Back to my programming analogy - our federal government is so fraught with decades of "spaghetti code" on top of "spaghetti code" that changing even one line of it threatens vast amounts. No doubts at all that'll occur.

Having said THAT, that's no excuse for NOT trying to improve things - which we must, if we're to remain even remotely solvent.
 
But not adverbs, right?
My God. You ask me a question. I give you an answer and I have to put up this kind of inferiority complex crap? If you failed life it wasn't because of me.
 
Your mistake is this...

US government agencies have specific duties and powers...and that's it. They are not allowed to do "extra services". So, when they are doing those services, they are breaking the law...and DOGE, and the DOJ, should go after them because they are engaged in waste, fraud and abuse.
Should a policeman be fired for saving a dog from drowning ?
 
Your mistake is this...

US government agencies have specific duties and powers...and that's it. They are not allowed to do "extra services". So, when they are doing those services, they are breaking the law...and DOGE, and the DOJ, should go after them because they are engaged in waste, fraud and abuse.
Even so, the core of the job is still done, and you would be technically receiving free services, as you are not paying them for that extra service anyhow.

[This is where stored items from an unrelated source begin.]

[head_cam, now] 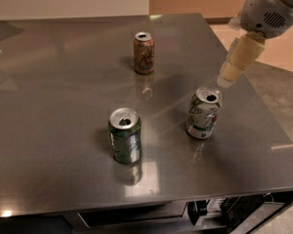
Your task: Move orange can near 7up can
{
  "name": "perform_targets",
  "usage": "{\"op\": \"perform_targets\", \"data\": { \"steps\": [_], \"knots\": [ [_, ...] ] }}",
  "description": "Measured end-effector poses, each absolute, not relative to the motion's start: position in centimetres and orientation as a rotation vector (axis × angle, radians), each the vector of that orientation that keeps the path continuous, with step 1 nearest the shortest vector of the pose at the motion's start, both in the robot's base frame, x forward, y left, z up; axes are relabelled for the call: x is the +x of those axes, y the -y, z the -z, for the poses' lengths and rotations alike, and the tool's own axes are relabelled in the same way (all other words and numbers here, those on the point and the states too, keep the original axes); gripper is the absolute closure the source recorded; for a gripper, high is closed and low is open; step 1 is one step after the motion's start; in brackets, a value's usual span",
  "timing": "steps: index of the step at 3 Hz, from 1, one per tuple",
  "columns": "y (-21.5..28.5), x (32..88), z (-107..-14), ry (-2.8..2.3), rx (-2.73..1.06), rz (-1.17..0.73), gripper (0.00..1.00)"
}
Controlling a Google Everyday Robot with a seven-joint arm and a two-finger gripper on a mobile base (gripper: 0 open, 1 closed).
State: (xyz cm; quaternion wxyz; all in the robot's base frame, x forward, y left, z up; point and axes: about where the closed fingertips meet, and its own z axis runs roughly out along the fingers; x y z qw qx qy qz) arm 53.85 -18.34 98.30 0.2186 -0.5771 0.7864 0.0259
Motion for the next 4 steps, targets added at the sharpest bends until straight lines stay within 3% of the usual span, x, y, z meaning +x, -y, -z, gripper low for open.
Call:
{"op": "perform_targets", "data": {
  "steps": [4],
  "knots": [
    [9.0, 67.6, -93.2, -2.116, -1.334, -0.272, 0.0]
  ]
}}
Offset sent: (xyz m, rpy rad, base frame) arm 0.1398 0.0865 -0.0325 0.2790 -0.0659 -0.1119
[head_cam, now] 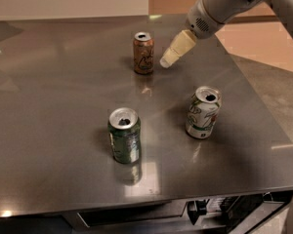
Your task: Move orange can near 7up can
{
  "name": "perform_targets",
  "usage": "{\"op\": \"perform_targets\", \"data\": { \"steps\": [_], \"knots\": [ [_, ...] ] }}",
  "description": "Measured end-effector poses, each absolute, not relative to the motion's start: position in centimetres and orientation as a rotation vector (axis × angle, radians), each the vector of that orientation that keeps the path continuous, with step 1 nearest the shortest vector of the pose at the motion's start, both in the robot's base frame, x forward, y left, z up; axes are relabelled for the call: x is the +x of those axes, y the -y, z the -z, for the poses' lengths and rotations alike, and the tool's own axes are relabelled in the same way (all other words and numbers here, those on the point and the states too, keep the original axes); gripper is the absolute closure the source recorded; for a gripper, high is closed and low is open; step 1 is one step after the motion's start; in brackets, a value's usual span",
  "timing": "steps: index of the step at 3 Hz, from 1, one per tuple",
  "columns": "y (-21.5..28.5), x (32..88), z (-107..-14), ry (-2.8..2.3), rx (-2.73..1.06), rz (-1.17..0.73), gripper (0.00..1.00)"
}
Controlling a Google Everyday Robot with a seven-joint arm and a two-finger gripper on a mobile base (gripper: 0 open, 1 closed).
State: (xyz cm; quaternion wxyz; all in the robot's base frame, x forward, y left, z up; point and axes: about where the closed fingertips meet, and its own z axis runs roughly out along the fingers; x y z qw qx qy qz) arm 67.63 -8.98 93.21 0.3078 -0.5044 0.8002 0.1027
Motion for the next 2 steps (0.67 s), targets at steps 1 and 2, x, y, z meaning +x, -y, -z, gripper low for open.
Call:
{"op": "perform_targets", "data": {
  "steps": [1, 2],
  "knots": [
    [6.1, 70.7, -91.3, -2.082, -1.32, -0.309, 0.0],
    [3.4, 73.2, -89.9, -2.06, -1.316, -0.348, 0.0]
  ]
}}
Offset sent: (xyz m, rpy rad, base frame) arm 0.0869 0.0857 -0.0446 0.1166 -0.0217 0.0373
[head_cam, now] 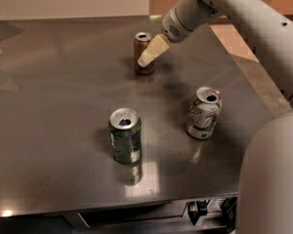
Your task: Move orange can near 7up can
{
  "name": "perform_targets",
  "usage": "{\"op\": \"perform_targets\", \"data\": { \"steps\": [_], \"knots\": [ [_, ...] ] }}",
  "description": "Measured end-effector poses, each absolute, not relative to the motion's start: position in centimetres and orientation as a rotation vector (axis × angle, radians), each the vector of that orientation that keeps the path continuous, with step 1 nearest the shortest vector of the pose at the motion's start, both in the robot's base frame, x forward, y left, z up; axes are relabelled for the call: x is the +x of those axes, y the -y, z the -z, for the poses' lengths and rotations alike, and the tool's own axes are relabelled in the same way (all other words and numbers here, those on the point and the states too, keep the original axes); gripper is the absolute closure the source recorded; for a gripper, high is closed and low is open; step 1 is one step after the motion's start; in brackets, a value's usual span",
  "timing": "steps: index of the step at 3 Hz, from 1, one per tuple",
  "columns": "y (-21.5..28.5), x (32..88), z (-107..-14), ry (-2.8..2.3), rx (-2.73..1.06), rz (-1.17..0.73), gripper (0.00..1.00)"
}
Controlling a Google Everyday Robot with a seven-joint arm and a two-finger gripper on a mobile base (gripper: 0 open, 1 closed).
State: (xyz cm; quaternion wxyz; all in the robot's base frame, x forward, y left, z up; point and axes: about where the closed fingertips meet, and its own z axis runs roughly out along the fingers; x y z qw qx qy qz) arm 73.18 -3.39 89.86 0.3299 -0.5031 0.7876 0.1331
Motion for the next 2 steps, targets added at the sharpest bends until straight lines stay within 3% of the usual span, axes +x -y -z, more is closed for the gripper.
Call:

Real waste, fraud, and abuse would be over-hiring people to do one task, and only one of those people are actually doing the work. And somehow still not get things done. With how cheap government tends to be, I find it more likely for them to chronically overwork and underpay existing employees than hire new ones. Truthfully, it would be more easier to embezzle money and claim that it's for hiring all those people instead of actually hiring them.
 
Ok, but that's anecdotal at best. What specifically are they cutting that merits the doorman fallacy application?
You need to expand the Doorman Fallacy a little I think. For instance -
Shutting SS offices saves money at the Fed level, but pushes extra costs onto many SS recipients.
Shutting down a lot of SS phone support saves money at the Fed level, but pushes significant extra costs onto many SS recipients
Shutting down FEMA might save money at the Fed level, but potentially pushes huge extra costs onto the states

So not exactly the Doorman Fallacy, but similar concept in that a lot of what Trump/Musk are claiming as savings are just pushing costs towards the states or individuals so they are hidden and don't appear in the federal budget.
 
You need to expand the Doorman Fallacy a little I think. For instance -
Shutting SS offices saves money at the Fed level, but pushes extra costs onto many SS recipients.
Shutting down a lot of SS phone support saves money at the Fed level, but pushes significant extra costs onto many SS recipients
Shutting down FEMA might save money at the Fed level, but potentially pushes huge extra costs onto the states

So not exactly the Doorman Fallacy, but similar concept in that a lot of what Trump/Musk are claiming as savings are just pushing costs towards the states or individuals so they are hidden and don't appear in the federal budget.
Yeah. See my post #19 above for a programming analogy.
 
My God. You ask me a question. I give you an answer and I have to put up this kind of inferiority complex crap? If you failed life it wasn't because of me.
You need a comma after 'question' rather than a period.